Outra iniciativa é o Vizinho do Bem, idealizada pela startup NokNox, e que busca criar uma rede colaborativa conectando pessoas dispostas a ajudar aqueles que precisam de ajuda, por exemplo, para ir ao mercado, farmácia ou para um passeio com o bichinho de estimação. E a Mais Vivida, uma plataforma que reúne voluntários dispostos a apoiar o grupo de pessoas idosas –inclusive, e principalmente, a como navegar no mundo da tecnologia.
Um desejo para o futuro
Um dos principais legados da pandemia talvez seja a atenção com a saúde mental. Nunca o tema foi tão discutido e recebeu tanta atenção, seja de especialistas, mas também do público em geral.

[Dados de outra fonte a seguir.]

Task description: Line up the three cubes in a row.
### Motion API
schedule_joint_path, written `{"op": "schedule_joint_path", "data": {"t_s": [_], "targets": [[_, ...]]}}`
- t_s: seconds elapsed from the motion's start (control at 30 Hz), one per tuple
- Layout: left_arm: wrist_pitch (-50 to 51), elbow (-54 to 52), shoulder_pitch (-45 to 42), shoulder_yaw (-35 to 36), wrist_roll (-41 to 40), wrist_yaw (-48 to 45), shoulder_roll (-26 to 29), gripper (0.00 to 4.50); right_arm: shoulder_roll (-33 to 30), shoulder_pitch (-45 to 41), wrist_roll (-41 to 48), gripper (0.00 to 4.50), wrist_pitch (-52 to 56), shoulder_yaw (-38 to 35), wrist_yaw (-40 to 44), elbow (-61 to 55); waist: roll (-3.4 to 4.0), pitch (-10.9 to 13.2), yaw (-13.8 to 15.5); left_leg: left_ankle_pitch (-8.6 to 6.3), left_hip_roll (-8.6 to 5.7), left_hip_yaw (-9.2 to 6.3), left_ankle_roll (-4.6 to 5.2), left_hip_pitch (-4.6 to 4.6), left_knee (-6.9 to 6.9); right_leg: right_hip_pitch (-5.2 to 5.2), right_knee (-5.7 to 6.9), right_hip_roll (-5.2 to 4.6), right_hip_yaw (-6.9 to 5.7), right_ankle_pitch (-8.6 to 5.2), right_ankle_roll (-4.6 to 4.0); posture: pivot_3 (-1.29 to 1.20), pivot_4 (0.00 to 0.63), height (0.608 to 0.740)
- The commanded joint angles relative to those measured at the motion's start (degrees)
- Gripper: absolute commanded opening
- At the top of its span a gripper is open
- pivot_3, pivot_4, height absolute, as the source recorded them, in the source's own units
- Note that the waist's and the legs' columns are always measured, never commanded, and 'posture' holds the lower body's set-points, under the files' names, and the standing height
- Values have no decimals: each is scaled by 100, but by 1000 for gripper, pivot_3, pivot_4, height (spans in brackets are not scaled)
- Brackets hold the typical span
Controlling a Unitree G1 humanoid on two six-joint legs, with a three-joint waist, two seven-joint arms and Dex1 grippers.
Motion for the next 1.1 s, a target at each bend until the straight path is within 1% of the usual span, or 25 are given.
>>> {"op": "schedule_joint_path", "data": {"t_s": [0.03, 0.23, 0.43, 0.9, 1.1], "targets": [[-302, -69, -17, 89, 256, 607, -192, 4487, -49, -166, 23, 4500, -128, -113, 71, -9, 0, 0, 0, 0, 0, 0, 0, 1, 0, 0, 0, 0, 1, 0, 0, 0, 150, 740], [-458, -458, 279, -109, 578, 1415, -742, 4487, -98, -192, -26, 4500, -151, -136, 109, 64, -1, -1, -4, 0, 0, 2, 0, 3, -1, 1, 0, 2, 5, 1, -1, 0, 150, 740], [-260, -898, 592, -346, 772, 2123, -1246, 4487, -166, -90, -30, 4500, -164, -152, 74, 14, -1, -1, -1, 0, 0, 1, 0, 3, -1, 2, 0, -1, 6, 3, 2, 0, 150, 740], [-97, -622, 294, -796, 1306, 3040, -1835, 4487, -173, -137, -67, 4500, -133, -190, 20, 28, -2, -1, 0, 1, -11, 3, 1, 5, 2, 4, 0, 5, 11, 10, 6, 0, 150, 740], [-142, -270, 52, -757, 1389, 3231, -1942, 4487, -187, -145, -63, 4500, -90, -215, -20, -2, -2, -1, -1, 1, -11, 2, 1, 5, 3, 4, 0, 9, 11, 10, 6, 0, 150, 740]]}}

Desejo que esse possa ser um momento de reflexão sobre o autocuidado e a importância da saúde mental –que muitas vezes não recebe a mesma atenção que a física. Mas que também possa servir como uma experiência em que a solidariedade e o interesse coletivo sejam reconhecidos e valorizados.
E mais: os exemplos crescem e mostram como a tecnologia pode nos ajudar a estarmos mais conectados, ainda que distantes. Afinal, uma das lições que a pandemia trouxe é que não estamos ou sairemos desse desafio sozinhos.